Selon une étude publiée par l'Insee, en France, 10 % des adultes de 18 à 64 ans éprouvent des difficultés à l'écrit, soit quatre millions de Français. Une situation qui ne surprend pas Marijke Marche, coordinatrice pédagogique et référente pour les publics en situation d'illettrisme au CRIF Formation & Conseil, centre de formation pour adultes à Besançon (Doubs).
Selon une étude de l'Insee publiée lundi 22 avril 2024, quatre millions de Français peinent à déchiffrer et comprendre un texte ou à écrire des mots, soit 10% des 18-64 ans. Les difficultés en calcul concernent 12% des adultes. 4 % des Français sont même en situation d’illettrisme.
Nous avons interviewé Marijke Marche. Son centre de formation, le CRIF de Besançon, est un des acteurs qui met en œuvre le dispositif de formation linguistique à destination de ce public, financé par la Région Bourgogne-Franche-Comté .
Quel est le profil des personnes en situation d'illettrisme ?
Marijke Marche : Ce sont des personnes qui ont été scolarisées comme vous et moi. Certaines ont même décroché un CAP voire un bac professionnel. Mais elles ont eu très tôt, souvent dès la primaire, des difficultés à l'écrit, des difficultés qui n'ont pas été assez prises en compte.
Les connaissances n'ont pas été consolidées, se sont accumulées. Au fur à mesure du temps, ces personnes ont tout simplement oublié les savoirs de base. Elles ne savent plus lire, n’écrivent pas ou seulement phonétiquement. Certaines éprouvent également des difficultés pour calculer, pour s'exprimer à l'oral ou encore pour se situer dans l'espace. Cela se double aujourd'hui de l'illectronisme (ndlr : la situation d'une personne ne pouvant se servir des outils numériques tels qu'Internet).
Quelles sont les conséquences de l'illettrisme sur leur quotidien ?
Marijke Marche : La plupart des personnes en situation d'illettrisme le cachent. Elles doivent donc faire preuve de beaucoup d'ingéniosité pour créer des stratégies de contournement. Mais parfois, cela les rattrape. L'insertion professionnelle est plus difficile quand on ne parvient pas à lire ou comprendre une consigne, par exemple. Quand elles ont un travail, l'illettrisme les bloque dans leur évolution de carrière. C'est clairement un frein.
Faire des démarches administratives de façon autonome s'avère épineux. Et parfois, les personnes sont très mal reçues. Les agents, qui les accueillent, n'imaginent même pas qu'elles ne puissent écrire leurs noms et leurs adresses.

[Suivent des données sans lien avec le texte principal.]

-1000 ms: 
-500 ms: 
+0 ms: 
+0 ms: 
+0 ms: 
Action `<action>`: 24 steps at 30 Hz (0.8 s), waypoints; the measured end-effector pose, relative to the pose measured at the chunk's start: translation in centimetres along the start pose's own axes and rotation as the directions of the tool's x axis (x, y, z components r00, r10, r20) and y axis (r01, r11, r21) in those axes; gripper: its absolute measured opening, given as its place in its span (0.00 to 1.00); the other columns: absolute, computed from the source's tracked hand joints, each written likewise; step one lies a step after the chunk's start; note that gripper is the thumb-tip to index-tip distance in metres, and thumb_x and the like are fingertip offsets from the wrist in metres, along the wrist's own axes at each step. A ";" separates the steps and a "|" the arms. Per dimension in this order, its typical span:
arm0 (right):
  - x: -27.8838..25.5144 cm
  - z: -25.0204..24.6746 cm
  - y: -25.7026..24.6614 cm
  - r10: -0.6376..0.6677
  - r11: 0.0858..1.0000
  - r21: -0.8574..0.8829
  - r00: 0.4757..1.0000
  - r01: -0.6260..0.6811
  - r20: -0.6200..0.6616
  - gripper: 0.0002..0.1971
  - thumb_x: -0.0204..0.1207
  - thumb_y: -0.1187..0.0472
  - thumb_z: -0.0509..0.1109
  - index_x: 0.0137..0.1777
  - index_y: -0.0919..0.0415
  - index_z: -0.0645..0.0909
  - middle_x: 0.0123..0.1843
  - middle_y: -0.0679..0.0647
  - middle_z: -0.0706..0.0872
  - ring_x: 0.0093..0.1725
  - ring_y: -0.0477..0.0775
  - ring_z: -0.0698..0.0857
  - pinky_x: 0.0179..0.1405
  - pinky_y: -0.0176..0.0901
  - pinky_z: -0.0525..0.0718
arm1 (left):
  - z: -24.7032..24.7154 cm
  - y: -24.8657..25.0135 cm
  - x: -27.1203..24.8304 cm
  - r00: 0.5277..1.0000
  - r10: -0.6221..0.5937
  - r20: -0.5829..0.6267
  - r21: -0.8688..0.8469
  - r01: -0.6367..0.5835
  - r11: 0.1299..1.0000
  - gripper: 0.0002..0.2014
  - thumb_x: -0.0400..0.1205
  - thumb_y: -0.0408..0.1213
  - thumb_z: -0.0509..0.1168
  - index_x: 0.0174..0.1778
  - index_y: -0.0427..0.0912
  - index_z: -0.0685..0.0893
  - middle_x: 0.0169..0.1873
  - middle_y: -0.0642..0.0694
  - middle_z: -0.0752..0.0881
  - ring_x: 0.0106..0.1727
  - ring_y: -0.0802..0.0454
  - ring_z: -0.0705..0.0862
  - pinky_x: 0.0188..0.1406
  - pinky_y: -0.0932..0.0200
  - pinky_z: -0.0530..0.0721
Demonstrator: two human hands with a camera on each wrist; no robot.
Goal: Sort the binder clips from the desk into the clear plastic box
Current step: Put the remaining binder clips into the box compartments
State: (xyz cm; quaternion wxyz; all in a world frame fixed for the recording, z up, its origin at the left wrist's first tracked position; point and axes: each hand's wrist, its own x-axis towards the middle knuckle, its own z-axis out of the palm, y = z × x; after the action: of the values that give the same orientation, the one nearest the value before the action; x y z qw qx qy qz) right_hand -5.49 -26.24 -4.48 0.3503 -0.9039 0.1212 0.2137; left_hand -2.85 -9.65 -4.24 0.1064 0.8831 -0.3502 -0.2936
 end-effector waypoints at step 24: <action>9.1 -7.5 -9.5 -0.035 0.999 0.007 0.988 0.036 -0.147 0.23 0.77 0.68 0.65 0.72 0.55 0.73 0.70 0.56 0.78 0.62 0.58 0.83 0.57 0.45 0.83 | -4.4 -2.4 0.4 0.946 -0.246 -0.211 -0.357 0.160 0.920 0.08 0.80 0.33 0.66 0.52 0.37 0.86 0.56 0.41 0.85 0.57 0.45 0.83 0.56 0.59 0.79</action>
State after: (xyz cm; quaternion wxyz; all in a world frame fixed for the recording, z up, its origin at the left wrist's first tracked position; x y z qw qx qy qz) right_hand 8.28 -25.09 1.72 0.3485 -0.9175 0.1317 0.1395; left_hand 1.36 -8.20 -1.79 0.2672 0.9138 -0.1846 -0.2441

Les personnes en situation d'illettrisme ont aussi plus de risque d'être surendettées. Comment équilibrer son budget quand on n'a pas la notion des chiffres, quand on ne sait pas se servir d'une application bancaire ou quand on signe des contrats sans en comprendre tous les enjeux ?
Comment s'en sortir ?
Marijke Marche : La Région Bourgogne-Franche-Comté finance une formation linguistique pour laquelle les stagiaires sont rémunérés. On y revoit les savoirs de base, mais en partant de toutes les connaissances que ces personnes ont déjà et qu'elles utilisent au quotidien pour contourner leur problème. On veut les valoriser.
Mon organisme de formation a ainsi accueilli 33 personnes en situation d'illettrisme dans le cadre de ce dispositif à Besançon. Pour leur remettre le pied à l'étrier, il faut souvent quatre ou cinq sessions de formation - chaque session comptant 114 heures -. Mais il faut le dire, l'illettrisme n'est pas une fatalité. On peut s'en sortir.